Trump mache einen guten Job in der Aussenpolitik, sagt Emerson. Der Islamische Staat sei auf dem Rückzug. In der Nordkorea-Krise habe der Präsident es geschafft, dass sich China bewege und den Druck auf das Regime verstärke.
Masson meint, Trump stelle Amerikas Interessen an oberste Stelle. Nur dass er die US-amerikanischen Truppen in Afghanistan liess, das kann er ihm nicht so richtig verzeihen.
«Fox News» zu links
Die Russland-Ermittlung halten die beiden für eine Hexenjagd. Die Entlassung von FBI-Chef James Comey fanden sie richtig. Die Berichterstattung der Medien ist ihrer Meinung nach voreingenommen und unfair.
Emerson liest die «New York Times» nur noch mit Skepsis. Masson findet, dass selbst «Fox News», Trumps Hofsender, ein wenig zu weit nach links gerückt ist.

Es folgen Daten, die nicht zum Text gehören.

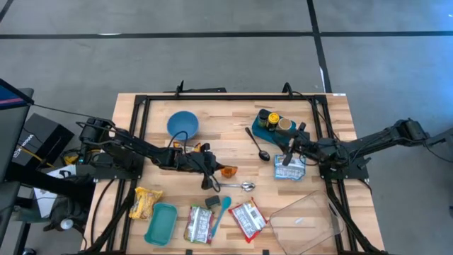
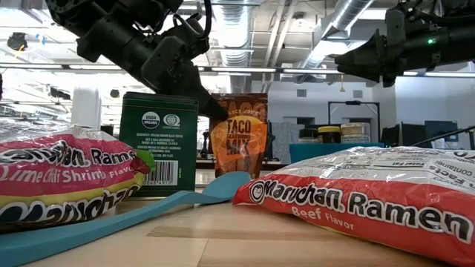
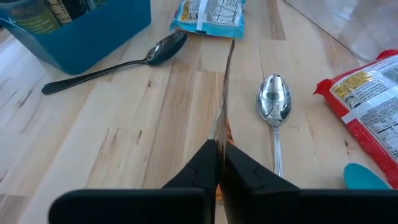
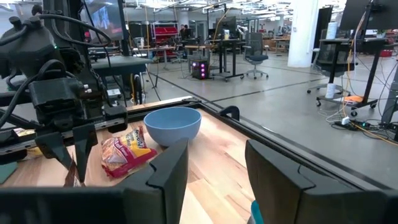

Dass der Präsident bei wichtigen Wahlversprechen wie der Abschaffung des verhassten Gesundheitssystems «Obamacare» oder dem Bau der Mauer an der Grenze zu Mexiko noch nicht wirklich vorangekommen ist, lasten sie nicht Trump an, sondern dem Senat.
Harsche Kritik an den Demokraten
Masson kann aus dem Stand die Namen von 22 republikanischen Senatoren aufzählen, die er nicht mag. John McCain ist darunter, Jeff Flake ebenso. Beide sind Gegner des Präsidenten, aber sie gehören einer Minderheit an.
Immer wieder dringt aus den Schilderungen der beiden Trump-Anhänger harsche Kritik an den Demokraten durch. Ob es um Transgender im Militär geht oder um die Diskussion um die Konföderierten-Denkmäler - für die Positionen der anderen Seite haben sie kein Verständnis.
Anhänger werden zu Ablehnern
Es zeigt, wie unversöhnlich sich die beiden politischen Lager in den USA gegenüberstehen. Trump ist Symbol dieser Spaltung und er befeuert sie zugleich.
Das Meinungsforschungsinstitut Pew Research hat vor kurzem in einer umfangreichen Studie dargelegt, wie die Kluft zwischen Demokraten und Republikanern im ersten Jahr seiner Präsidentschaft noch grösser geworden ist. Ob beim Thema Einwanderung, dem Umweltschutz oder der nationalen Sicherheit - die Meinungen von Demokraten und Republikanern driften immer weiter auseinander.
Viele Menschen in den USA definieren ihre eigene politische Haltung über die Ablehnung der anderen Seite. In der Pew-Studie sahen sich 43 Prozent der Konservativen nicht im Lager der Republikaner, weil sie die Standpunkte der Partei teilen, sondern weil sie die der Demokraten ablehnen. Umgekehrt war es genauso.
Kompromisse werden immer schwieriger
So schrumpfen die Bereiche immer weiter, in denen es Gemeinsamkeiten gibt, in denen Kompromisse möglich sind. Ken Masson und Bob Emerson sind sich dessen durchaus bewusst.
«Es gibt keinen Kompromiss mehr, weil die Positionen der Menschen sich verhärtet haben und sie nicht willens sind, sich auch nur einen Millimeter zu bewegen», meint Masson. «Die Leute auf der Rechten sind der Meinung, dass wir schon genug gegeben haben.»
Nach dem Gespräch hat der 74-Jährige noch einen Rat. Man dürfe bloss nicht all den Berichten glauben, dass Trumps Rückhalt unter seinen Anhängern schwinde. Ken Masson ist nicht mehr allein.